The Slimlines were flawed right from the start. Your arms are probably not bad, what I have found is that the crown gear does not clear the opening in the chassis and creates too much friction for the car to run properly. You can open the chassis a little with a file or Exacto knife until you have the clearance needed for the crown gear.

If you are not concerned with keeping cars original and are not afraid to cut things up, this is what I have found.
If you reverse the crown gear and reverse the magnets you will have a much better running car. This would mean that you would have to open a new hole for the crown gear on the opposite side. The plastic that the chassis are made of is pretty tough stuff , so it is not a cake walk. You will have everything spinning reverse from original. It has something to do with the timing of the brushes. I have done this to a couple of cars and always come up with a much better running car.

You can still get parts from Jag Hobbies. They have a pretty good inventory of parts for the Slimlines. DO NOT throw away the arms !! I have no idea where you would find replacements for those.

I also replaced the axles with drill blanks to eliminate anything in the drive line from creating any friction.

Hope this helps you and don't be afraid to take a Dremel to stuff you are planning to enjoy racing. These are TOYS , not trophies !

Let us know how it works out for you.


----------



## Bill Hall (Jan 6, 2007)

Test the arms.


----------



## 9finger hobbies (Mar 11, 2008)

Thanks Bill. Whenever I get stuck , I watch that video and it helps me make sense of Tjets.


----------



## Bill Hall (Jan 6, 2007)

I rekon it's best to start at the crank and work your way out. Although unlikely, it's possible to have 5 bogus arms...I guess? 

They can be tricky buggers to assemble with out a hammer...giggle .

Note: "Thunderslim" brushes are a good upgrade for the slimmys. It's one of the first things on the to-do list for a slimline.

The main thing is to get the motor running independently from the drive train.
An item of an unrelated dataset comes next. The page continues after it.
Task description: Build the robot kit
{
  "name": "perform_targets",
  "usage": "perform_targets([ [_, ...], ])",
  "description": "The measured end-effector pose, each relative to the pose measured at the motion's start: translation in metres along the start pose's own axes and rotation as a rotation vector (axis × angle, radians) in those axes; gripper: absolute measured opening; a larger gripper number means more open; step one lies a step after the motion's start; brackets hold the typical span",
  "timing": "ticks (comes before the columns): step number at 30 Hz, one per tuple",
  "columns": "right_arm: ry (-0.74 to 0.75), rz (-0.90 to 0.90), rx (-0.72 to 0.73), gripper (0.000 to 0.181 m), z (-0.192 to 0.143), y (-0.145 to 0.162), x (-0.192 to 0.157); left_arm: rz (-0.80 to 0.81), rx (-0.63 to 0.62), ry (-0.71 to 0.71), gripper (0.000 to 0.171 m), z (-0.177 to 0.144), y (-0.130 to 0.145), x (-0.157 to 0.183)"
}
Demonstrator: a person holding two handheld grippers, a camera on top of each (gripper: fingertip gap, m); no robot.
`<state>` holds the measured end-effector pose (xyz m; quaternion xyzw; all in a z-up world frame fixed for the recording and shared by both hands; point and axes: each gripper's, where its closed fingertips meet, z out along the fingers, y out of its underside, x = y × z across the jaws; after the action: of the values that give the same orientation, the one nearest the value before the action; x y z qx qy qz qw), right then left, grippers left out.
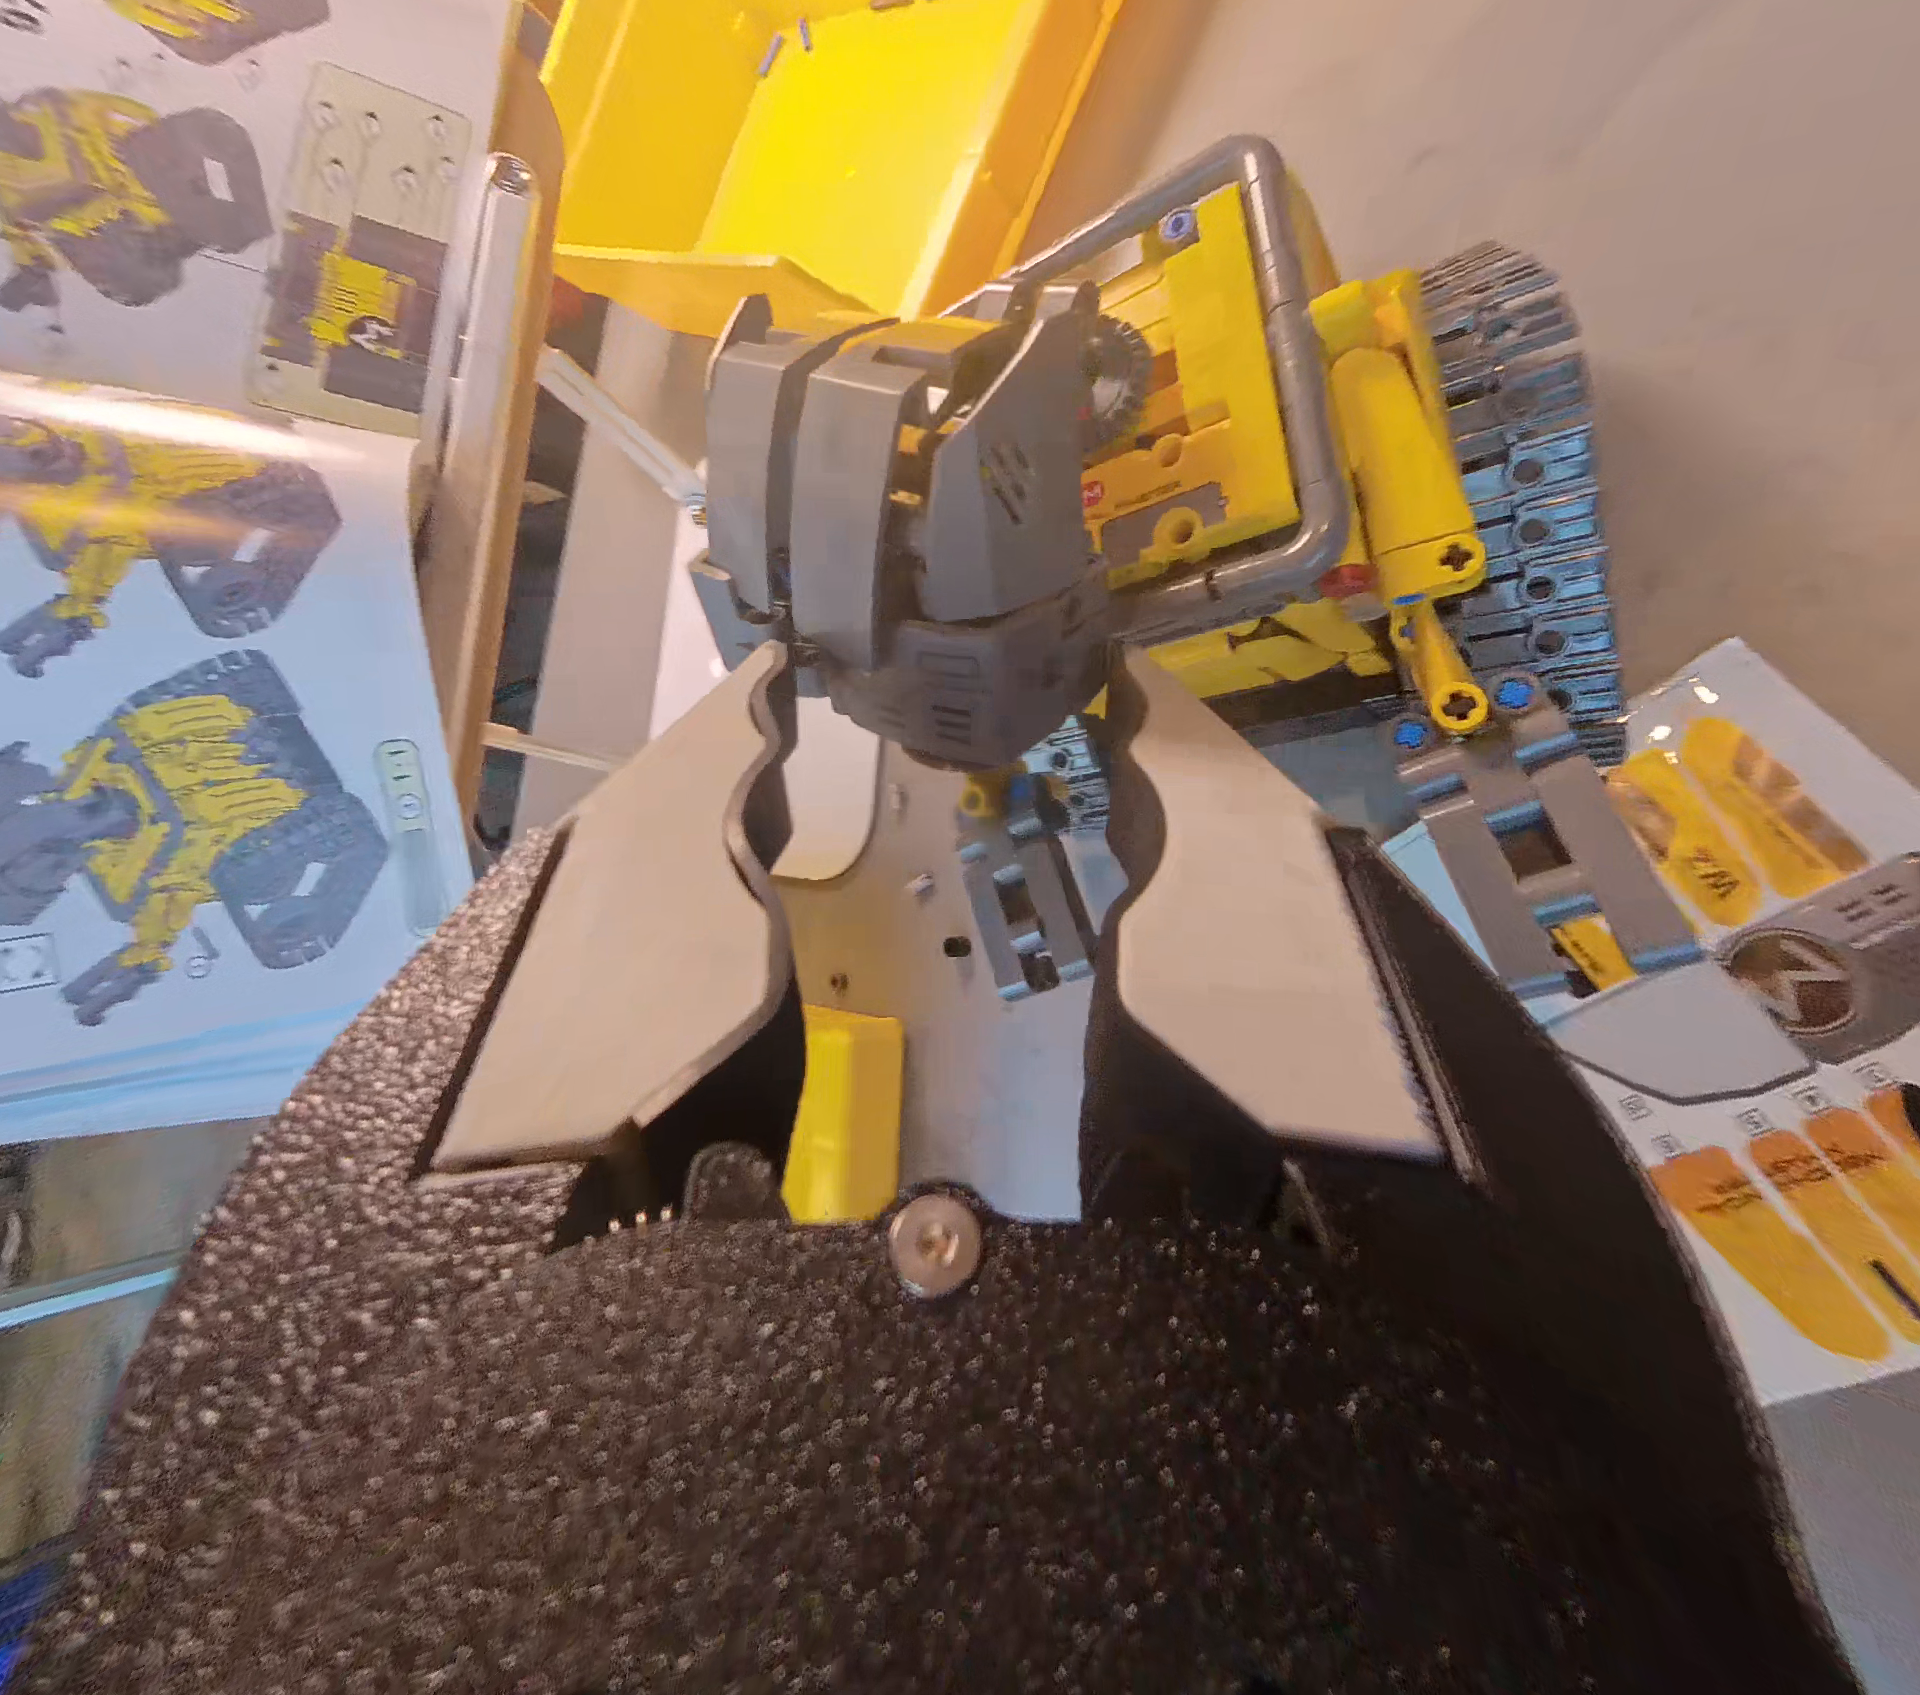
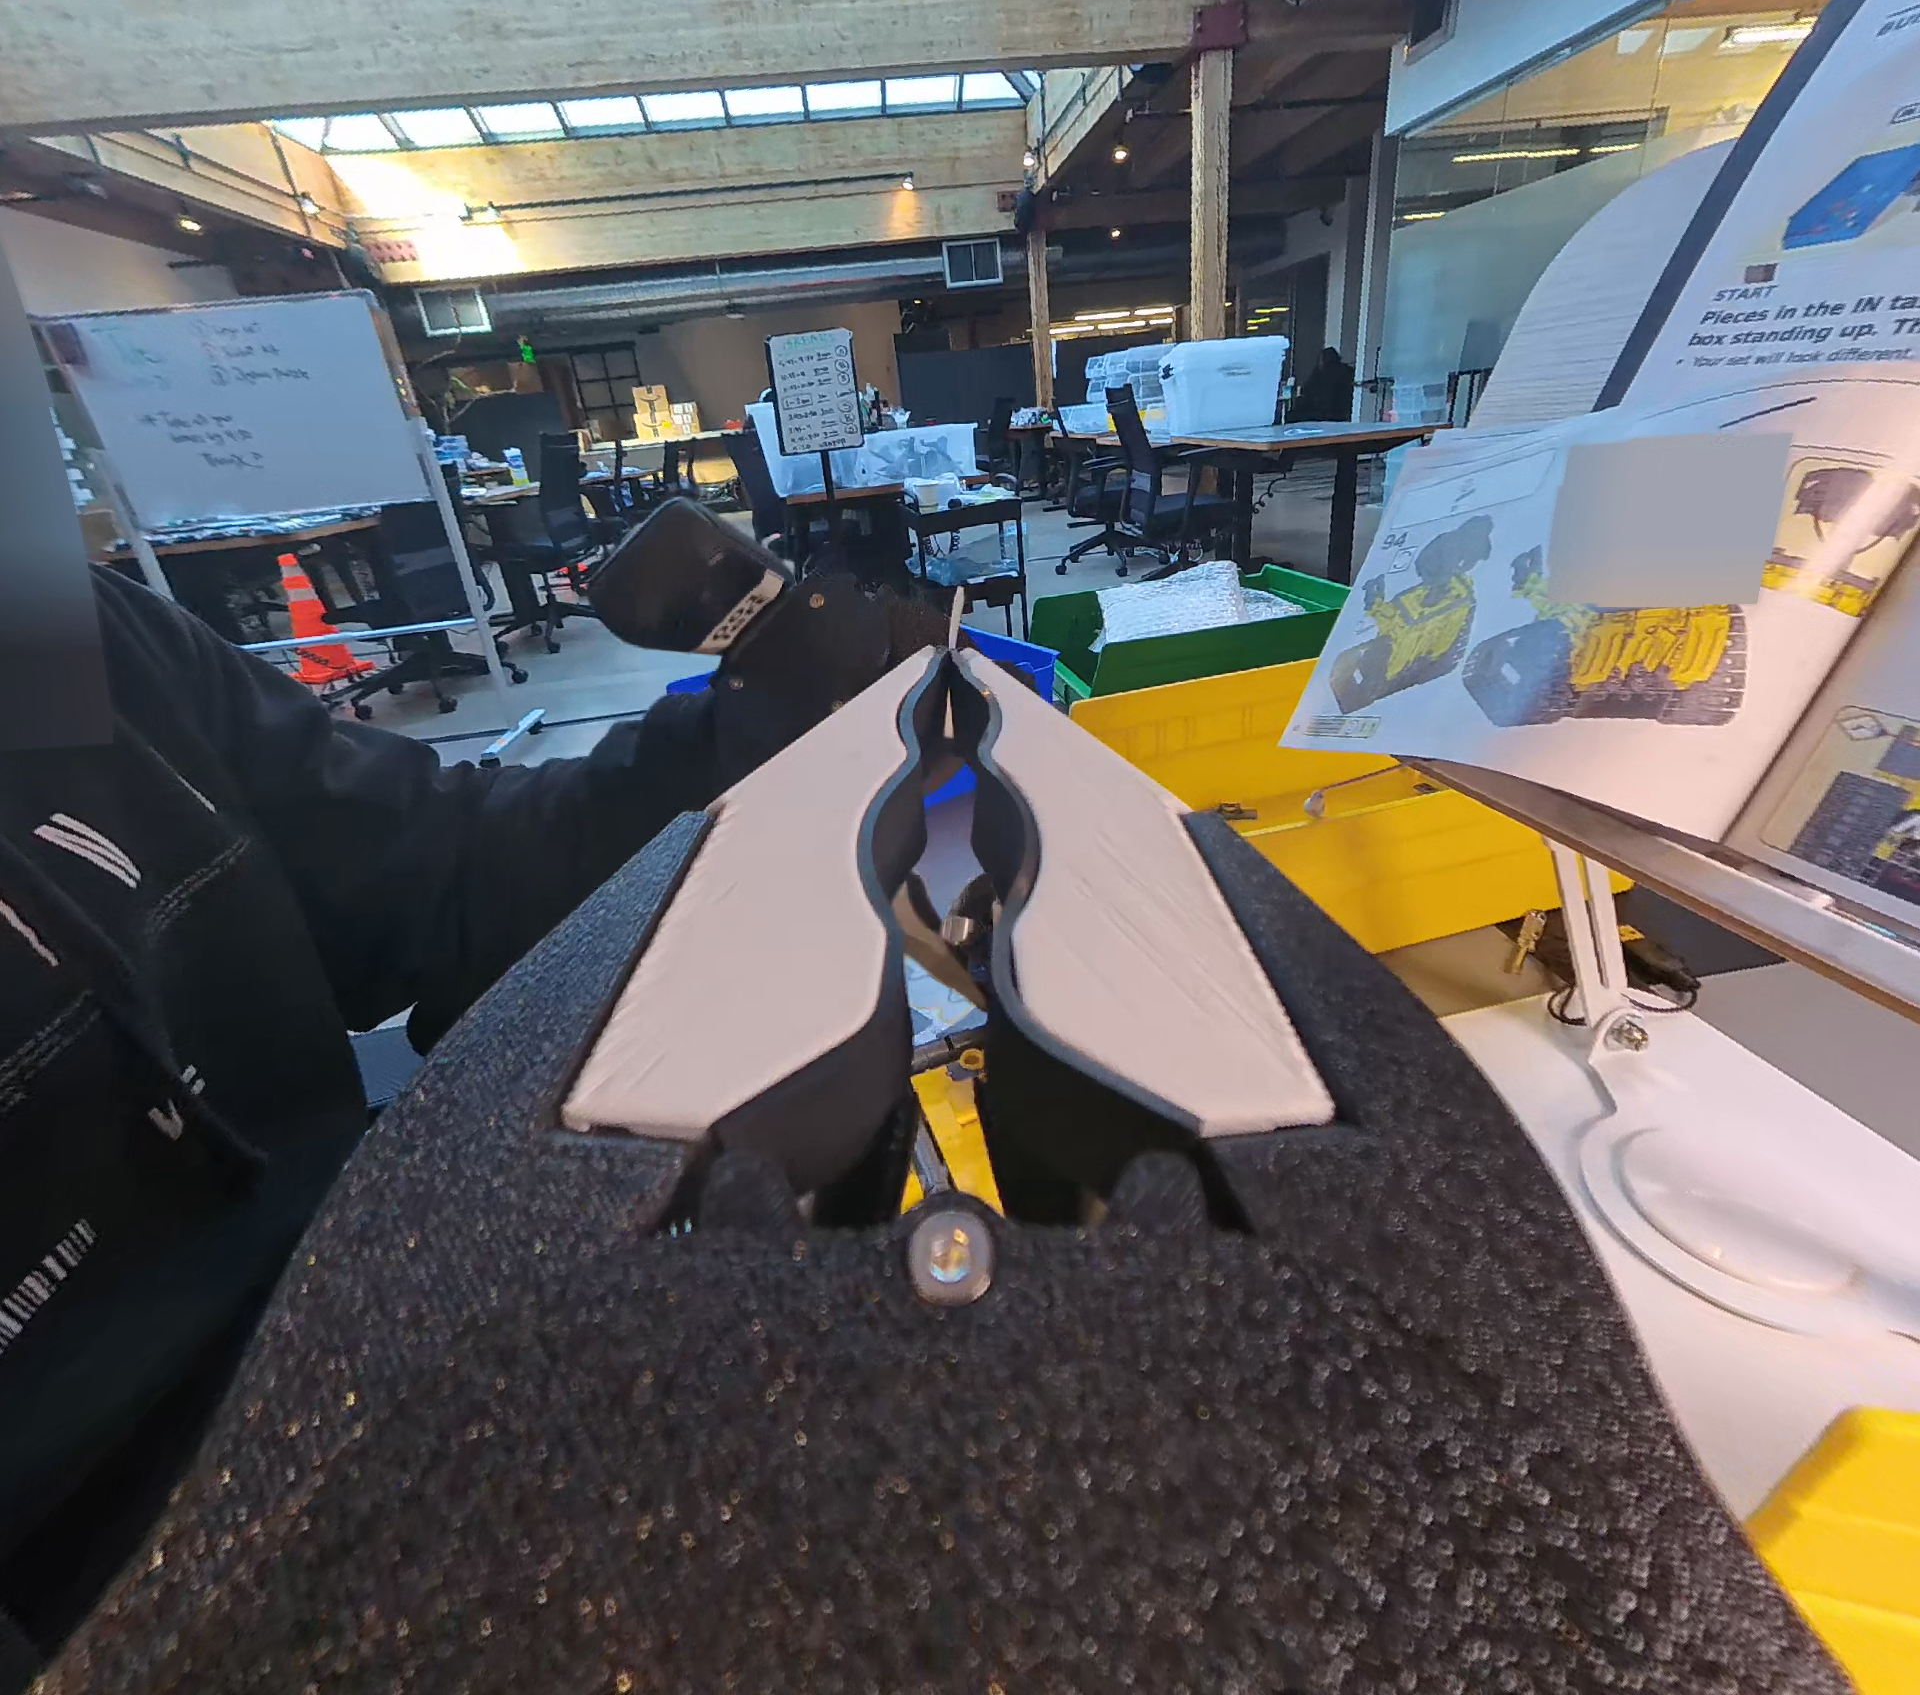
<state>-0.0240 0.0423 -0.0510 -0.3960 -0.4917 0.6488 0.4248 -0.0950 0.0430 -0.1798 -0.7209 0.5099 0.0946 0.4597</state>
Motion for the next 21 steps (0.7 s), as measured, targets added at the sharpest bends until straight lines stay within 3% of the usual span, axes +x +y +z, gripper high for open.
perform_targets([
  [4, -0.002, -0.006, -0.006, 0.0, 0.0, -0.001, -0.001, 0.038, 0.028, 0.0, 0.053, -0.004, -0.005, 0.001],
  [9, 0.019, 0.009, -0.041, 0.0, -0.001, 0.0, 0.001, 0.073, 0.134, 0.007, 0.052, -0.018, -0.031, 0.005],
  [16, 0.032, 0.057, -0.022, 0.0, -0.013, -0.012, -0.005, 0.019, 0.279, 0.046, 0.047, -0.022, -0.059, 0.012],
  [21, 0.008, 0.176, 0.09, 0.0, -0.029, 0.015, -0.018, -0.026, 0.317, 0.052, 0.046, -0.021, -0.065, 0.01],
])
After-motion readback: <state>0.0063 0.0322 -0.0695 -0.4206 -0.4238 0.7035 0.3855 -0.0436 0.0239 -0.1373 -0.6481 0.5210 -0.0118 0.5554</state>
Then sort out ALL the mechanical frictions. You cant expect a slimline armature to survive long with ANY binding. Once you have both areas figured out you can combine them and begin track tuning.

Bottomline? They should be loose as a goose before they ever see power. Like your favorite well used-broken in T-jet, the slimmy works way better when it's Singapore sloppy. With torque specs in the negative numbers, they need all the help they can get.


----------



## ajd350 (Sep 18, 2005)

Now if I could only find some of the armature gears. They look just like the TJet gears, but the arm shaft is smaller. The Slimmies are a pile of fun when you make them happy.


----------



## rholmesr (Oct 8, 2010)

Yeah, if you get 'em running good, they are a blast. I have one that runs just okay - I worked on it a lot but it still has a bit too much drag so it runs warm - so it doesn't see much track time. 

A buddy of mine has a great one. We occasionally race t-jet indy cars and we allow slimlines to compete and that slimmie of his is just as fast as the regular t-jets but it handles way better because it's so light and low.


----------



## cteska (Mar 13, 2012)

*Thanks guys !*

So, I took the ideas you guys gave me and now I have a McClaren BRM that will actually work. (!!!!!!) I found that the majority of the problem is the crown gear and as soon as I shaved the chassis a bit (with an x-acto knife and yeah...be careful) it made a big difference. Armatures were not bad as I had thought. Working on these little gems (I am calling them other names now but won't put them into print) is a real riot. I've got sore fingers, pinion gears flying off into no mans land, crushed brushes and all kinds of other stories to tell but bottom line it's all fun...and...I have a slimline that actually runs. Thanks guys, I appreciate the help. Now, I've got 4 more to do...


----------



## tjetsgrig (Nov 1, 2009)

Brush tension is also a big issue with these chassis'! The tabs are short and fragile, with gearplate removed, bend the brush tabs up a bit, Thunderslims are a good replacement brush, they are a little longer than the stock brushes.


----------



## cteska (Mar 13, 2012)

tjetsgrig said:


> Brush tension is also a big issue with these chassis'! The tabs are short and fragile, with gearplate removed, bend the brush tabs up a bit, Thunderslims are a good replacement brush, they are a little longer than the stock brushes.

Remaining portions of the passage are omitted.